**Your instructions**. Write the listing out once more, with every line exactly as it stands.

**Dataset section**.
= = = = =

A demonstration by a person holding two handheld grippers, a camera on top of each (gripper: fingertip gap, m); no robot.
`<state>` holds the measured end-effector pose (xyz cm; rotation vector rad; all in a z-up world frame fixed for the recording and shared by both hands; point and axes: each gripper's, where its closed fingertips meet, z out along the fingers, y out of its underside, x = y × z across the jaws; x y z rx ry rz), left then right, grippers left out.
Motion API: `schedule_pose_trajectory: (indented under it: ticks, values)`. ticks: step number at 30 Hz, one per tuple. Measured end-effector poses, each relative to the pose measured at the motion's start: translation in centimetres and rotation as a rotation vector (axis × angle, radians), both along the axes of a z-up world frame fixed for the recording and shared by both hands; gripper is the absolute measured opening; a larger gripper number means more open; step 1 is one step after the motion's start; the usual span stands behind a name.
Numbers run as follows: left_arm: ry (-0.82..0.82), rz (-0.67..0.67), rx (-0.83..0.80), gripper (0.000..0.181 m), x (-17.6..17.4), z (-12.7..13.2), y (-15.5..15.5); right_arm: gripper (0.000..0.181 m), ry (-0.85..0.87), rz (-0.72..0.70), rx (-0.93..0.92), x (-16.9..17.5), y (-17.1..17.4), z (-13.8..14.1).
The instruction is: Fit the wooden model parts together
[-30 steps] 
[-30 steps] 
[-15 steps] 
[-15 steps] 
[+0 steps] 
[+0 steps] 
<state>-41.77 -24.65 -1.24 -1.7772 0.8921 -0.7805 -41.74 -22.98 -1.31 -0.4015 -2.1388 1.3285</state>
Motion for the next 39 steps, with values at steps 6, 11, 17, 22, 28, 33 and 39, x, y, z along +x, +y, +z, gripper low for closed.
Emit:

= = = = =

**Response to this exercise**.
A demonstration by a person holding two handheld grippers, a camera on top of each (gripper: fingertip gap, m); no robot.
`<state>` holds the measured end-effector pose (xyz cm; rotation vector rad; all in a z-up world frame fixed for the recording and shared by both hands; point and axes: each gripper's, where its closed fingertips meet, z out along the fingers, y out of its underside, x = y × z across the jaws; x y z rx ry rz), left then right, grippers left out.
Motion API: `schedule_pose_trajectory: (indented under it: ticks, values)`. ticks: step number at 30 Hz, one per tuple. Measured end-effector poses, each relative to the pose measured at the motion's start: translation in centimetres and rotation as a rotation vector (axis × angle, radians), both along the axes of a z-up world frame fixed for the recording and shared by both hands; gripper is the absolute measured opening; a larger gripper number means more open; step 1 is one step after the motion's start; the usual span stands behind a name.
Numbers run as follows: left_arm: ry (-0.82..0.82), rz (-0.67..0.67), rx (-0.83..0.80), gripper (0.000..0.181 m), x (-17.6..17.4), z (-12.7..13.2), y (-15.5..15.5); right_arm: gripper (0.000..0.181 m), ry (-0.85..0.87), rz (-0.72..0.70), rx (-0.93..0.92), x (-16.9..17.5), y (-17.1..17.4), z (-13.8..14.1).
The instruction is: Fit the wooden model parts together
[-30 steps] 
[-30 steps] 
[-15 steps] 
[-15 steps] 
[+0 steps] 
[+0 steps] 
<state>-41.77 -24.65 -1.24 -1.7772 0.8921 -0.7805 -41.74 -22.98 -1.31 -0.4015 -2.1388 1.3285</state>
Motion for the next 39 steps, with values at steps 6, 11, 17, 22, 28, 33 and 39, x, y, z along +x, +y, +z, gripper low for closed.
Emit:

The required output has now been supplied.